Çağla Baş

Personal information
- Full name: Çağla Baş Atakal
- Born: Çağla Baş 26 July 1992 (age 33) Altınordu, Ordu, Turkey
- Years active: 2008–

Sport
- Sport: Wheelchair basketball, Paralympic pistol shooting
- Events: R2 40 shots 10m air riflel standing SH1 Women's,; R3 60 shots 10m air rifle prone SH1 Mixed,; FTR1 10m Falling Targets Rifle SH1 Mixed;
- Club: Altinordu Belediyespor
- Coached by: Tolga Korkusuz (shooting)

Medal record
Paralympic rifle shooting
Representing Turkey
IPC Shooting World Championships
| Silver medal – second place | 2014 Suhl | R2 SH1 |
IPC Shooting World Cup
| Bronze medal – third place | 2015 Antalya | R3 SH1 Mixed |
| Silver medal – second place | 2013 Szczecin | R2 SH1 Women's |
| Silver medal – second place | 2013 Szczecin | FTR1 SH1 Mixed |

= Çağla Baş =

Turkish basketball player (1992-)

Çağla Baş Atakal (born Çağla Baş on 26 July 1992), also known as Çağla Atakal, is a Turkish female paralympic shooter competing in the air rifle events. She qualified to represent Turkey at the 2016 Summer Paralympics in Rio de Janeiro. Baş also plays on a wheelchair basketball team at a national level.

==Early life==
Çağla Baş was born in Altınordu district of Ordu Province, Turkey on 26 July 1992. She lives in her hometown.

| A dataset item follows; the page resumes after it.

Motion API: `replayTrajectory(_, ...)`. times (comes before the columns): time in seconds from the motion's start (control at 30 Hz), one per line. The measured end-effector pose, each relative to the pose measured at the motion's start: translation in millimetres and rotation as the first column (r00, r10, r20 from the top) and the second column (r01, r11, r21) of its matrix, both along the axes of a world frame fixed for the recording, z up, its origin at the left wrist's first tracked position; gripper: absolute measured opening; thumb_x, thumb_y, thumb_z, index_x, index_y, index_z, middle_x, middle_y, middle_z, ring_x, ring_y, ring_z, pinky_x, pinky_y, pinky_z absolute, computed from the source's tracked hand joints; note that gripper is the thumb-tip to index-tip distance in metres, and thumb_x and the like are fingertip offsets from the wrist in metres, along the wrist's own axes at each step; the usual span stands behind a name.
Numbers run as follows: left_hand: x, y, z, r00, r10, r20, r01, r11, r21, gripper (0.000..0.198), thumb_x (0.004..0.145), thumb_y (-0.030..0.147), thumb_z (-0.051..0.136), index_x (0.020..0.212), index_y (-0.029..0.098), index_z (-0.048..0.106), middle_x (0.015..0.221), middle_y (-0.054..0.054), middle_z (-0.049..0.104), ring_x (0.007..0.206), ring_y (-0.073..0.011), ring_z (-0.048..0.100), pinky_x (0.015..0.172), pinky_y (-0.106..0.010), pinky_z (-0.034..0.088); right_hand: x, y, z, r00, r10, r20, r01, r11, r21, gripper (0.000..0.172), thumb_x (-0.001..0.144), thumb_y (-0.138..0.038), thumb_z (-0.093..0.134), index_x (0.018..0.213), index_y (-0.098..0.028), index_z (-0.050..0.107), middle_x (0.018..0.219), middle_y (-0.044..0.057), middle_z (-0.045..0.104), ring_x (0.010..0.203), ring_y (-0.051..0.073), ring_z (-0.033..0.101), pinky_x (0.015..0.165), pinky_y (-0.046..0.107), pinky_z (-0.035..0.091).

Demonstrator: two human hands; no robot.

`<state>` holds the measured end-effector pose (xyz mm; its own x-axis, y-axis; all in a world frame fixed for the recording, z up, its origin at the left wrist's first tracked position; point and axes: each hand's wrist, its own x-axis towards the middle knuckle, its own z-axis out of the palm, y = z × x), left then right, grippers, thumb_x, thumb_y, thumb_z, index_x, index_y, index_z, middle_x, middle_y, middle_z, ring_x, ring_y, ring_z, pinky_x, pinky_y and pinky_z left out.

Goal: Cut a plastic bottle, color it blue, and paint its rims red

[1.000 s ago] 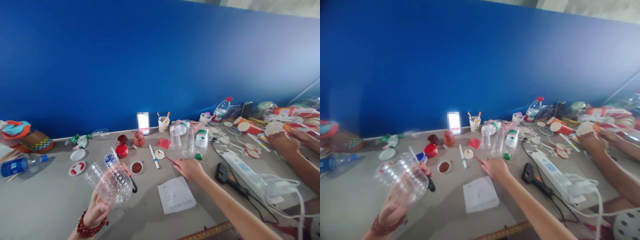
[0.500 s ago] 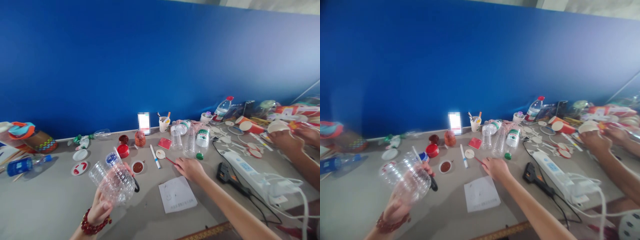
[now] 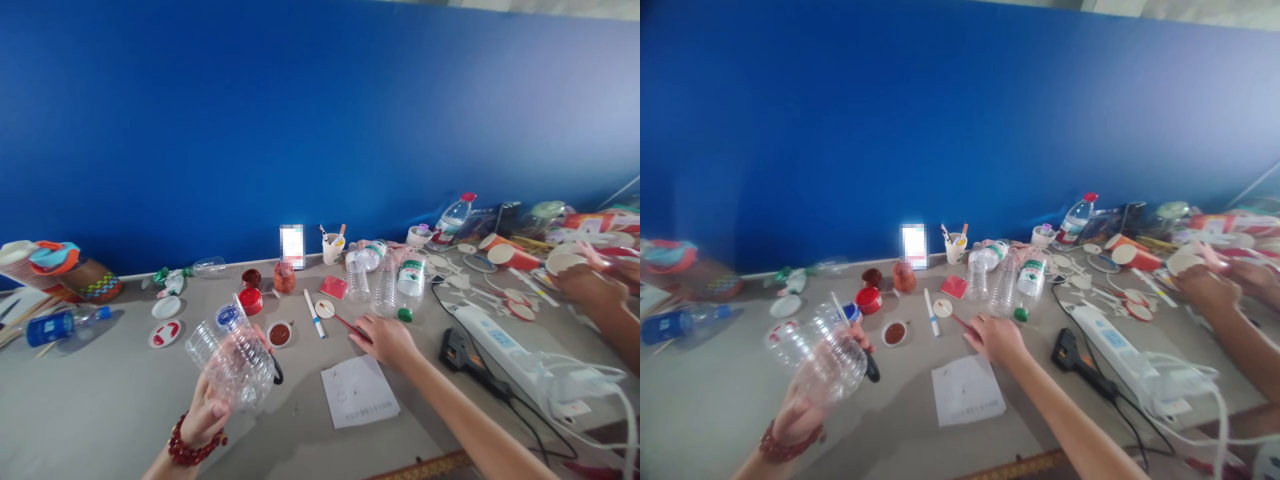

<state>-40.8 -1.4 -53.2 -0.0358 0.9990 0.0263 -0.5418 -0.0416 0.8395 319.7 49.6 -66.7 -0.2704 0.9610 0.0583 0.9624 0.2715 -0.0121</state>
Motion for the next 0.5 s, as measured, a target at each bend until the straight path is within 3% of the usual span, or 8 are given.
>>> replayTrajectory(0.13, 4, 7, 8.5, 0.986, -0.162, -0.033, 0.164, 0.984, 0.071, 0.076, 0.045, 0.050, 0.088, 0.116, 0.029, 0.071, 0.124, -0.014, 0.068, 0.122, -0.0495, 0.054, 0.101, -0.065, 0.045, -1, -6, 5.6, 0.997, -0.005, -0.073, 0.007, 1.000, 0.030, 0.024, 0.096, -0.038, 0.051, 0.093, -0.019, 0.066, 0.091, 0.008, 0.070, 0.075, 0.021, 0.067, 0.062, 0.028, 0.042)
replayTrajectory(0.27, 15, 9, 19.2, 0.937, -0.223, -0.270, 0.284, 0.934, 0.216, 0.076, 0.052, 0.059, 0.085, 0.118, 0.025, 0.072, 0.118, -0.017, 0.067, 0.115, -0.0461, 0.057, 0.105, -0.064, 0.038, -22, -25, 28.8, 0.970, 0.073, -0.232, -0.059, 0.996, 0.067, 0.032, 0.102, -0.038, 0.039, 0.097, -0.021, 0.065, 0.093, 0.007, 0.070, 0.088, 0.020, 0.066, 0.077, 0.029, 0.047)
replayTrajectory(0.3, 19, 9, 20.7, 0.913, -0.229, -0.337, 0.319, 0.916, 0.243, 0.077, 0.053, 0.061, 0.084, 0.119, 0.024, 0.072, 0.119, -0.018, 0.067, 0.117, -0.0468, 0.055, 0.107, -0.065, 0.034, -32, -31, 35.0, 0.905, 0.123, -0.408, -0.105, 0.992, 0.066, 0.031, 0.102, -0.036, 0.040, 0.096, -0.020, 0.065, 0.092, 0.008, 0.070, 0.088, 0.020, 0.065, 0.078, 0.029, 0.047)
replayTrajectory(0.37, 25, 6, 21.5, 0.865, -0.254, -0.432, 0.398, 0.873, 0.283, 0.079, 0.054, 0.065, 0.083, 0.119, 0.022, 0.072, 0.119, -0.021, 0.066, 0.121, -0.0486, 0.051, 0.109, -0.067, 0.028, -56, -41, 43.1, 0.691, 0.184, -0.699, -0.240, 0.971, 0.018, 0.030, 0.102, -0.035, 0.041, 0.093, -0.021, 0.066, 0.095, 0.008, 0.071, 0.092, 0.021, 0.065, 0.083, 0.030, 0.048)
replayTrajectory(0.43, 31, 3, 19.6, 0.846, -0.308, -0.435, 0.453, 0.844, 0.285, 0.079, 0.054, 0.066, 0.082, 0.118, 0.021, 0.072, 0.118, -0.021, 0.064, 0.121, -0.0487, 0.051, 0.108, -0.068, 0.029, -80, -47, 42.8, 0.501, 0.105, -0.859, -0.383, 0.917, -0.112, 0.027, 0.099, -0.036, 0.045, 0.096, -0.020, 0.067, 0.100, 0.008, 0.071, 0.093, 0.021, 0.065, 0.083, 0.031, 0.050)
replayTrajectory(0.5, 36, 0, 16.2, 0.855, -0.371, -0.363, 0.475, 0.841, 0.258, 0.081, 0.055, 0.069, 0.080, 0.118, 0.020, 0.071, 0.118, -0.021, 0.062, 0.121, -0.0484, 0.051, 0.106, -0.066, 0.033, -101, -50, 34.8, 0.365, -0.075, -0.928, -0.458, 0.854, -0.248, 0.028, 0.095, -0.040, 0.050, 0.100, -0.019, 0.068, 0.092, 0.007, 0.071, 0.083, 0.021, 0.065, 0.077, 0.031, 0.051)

She married Erdem Atakal in December 2014 after being together for 7 years. She drew the attention of her future husband during a wheelchair basketball game she was playing in Istanbul.

==Sporting career==
Baş began her sporting career at eleven of age by playing basketball. She is a member of the wheelchair basketball team of Altınordu Belediyespor in her hometown. Encouraged by her mother, she entered also Paralympic shooting in 2008. She competes in the R2 40 shots 10m air rifle standing SH1 women's, R3 10m 60 shots air rifle prone SH1 mixed and FTR1 10m falling targets rifle SH1 mixed events. The SH1 classification is for Paralympic athletes, who can shoot without the need of a shooting stand to support the firearm. Her coach is Tolga Korkusuz.

Baş became bronze medalist seven years in a row at national competitions.

Representing her country, she took part at the IPC Shooting World Championships 2010 held in Zagreb, Croatia and 2014 in Suhl, Germany, at the
IPC Shooting World Cup 2013 in Szczecin, Poland, 2015 in Antalya, Turkey, 2016 in Bangkok, Thailand, and at the 2013 IPC Shooting European Championships in Alicante, Spain.

She won a silver medal in the R2 SH1 event, and another silver medal in the FTR1 SH1 mixed event at the 2013 IPC Shooting World Cup in Poland, a bronze medal in the R3 SH1 mixed event at the 2015 World Cup in Turkey, a silver medal in the R2 SH1 event at the 2014 IPC Shooting World Championships. The success in 2014 brought her a quota place at the 2016 Rio Olympics. This will be her first participation at the Paralympics.